**Action item:**
Report the count of lines below in which the string "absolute" occurs; include nothing else.

Collected data:

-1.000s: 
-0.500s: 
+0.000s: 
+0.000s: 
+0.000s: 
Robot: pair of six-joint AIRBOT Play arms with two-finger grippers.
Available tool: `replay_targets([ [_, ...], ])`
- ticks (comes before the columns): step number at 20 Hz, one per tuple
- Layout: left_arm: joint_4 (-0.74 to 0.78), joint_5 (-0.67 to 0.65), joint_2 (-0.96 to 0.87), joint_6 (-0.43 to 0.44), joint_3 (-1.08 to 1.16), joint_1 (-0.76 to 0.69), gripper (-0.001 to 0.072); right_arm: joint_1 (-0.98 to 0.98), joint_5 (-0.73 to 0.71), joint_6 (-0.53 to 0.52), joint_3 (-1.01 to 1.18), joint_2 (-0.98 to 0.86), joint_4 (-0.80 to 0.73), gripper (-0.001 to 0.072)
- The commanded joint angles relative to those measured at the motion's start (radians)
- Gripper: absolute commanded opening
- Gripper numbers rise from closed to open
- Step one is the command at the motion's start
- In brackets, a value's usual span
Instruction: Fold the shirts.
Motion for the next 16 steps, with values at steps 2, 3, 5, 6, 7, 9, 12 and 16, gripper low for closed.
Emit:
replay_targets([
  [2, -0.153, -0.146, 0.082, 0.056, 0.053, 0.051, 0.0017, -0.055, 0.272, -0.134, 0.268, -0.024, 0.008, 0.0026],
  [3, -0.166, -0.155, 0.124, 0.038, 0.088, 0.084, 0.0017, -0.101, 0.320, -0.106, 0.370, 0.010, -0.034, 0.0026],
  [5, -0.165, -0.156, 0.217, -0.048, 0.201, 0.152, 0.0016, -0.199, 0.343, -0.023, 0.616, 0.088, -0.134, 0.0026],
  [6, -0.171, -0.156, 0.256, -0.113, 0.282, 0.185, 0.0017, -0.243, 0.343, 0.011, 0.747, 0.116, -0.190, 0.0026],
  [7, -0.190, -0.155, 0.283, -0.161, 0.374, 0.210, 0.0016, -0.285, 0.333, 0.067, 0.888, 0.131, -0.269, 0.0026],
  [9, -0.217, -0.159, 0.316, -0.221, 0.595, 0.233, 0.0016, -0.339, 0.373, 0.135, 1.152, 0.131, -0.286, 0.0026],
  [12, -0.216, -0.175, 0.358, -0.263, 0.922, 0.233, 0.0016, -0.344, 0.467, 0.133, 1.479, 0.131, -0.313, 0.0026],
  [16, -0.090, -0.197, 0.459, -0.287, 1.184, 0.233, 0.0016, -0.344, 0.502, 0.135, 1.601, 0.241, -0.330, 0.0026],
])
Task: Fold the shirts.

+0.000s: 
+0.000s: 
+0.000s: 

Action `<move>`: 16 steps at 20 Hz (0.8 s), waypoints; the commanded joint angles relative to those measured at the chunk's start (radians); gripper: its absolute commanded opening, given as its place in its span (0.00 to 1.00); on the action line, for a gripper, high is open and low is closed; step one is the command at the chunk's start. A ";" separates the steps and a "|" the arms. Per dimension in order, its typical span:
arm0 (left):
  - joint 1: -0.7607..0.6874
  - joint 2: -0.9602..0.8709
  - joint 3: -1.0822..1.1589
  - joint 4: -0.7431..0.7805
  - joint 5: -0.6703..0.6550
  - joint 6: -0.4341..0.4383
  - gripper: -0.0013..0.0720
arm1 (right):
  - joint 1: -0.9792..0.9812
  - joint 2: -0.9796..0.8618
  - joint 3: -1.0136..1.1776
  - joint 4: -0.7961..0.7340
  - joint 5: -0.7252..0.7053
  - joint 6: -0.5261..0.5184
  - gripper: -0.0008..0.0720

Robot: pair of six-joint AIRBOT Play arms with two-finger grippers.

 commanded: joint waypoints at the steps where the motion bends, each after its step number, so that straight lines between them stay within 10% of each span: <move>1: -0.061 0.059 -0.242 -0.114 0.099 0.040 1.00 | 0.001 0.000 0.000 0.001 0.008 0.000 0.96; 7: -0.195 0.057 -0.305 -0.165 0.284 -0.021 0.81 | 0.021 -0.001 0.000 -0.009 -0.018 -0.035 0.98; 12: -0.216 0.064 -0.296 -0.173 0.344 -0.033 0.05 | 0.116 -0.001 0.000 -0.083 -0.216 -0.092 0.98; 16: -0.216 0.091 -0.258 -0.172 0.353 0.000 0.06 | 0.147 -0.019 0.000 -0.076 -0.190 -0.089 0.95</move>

**Exercise solution:**
2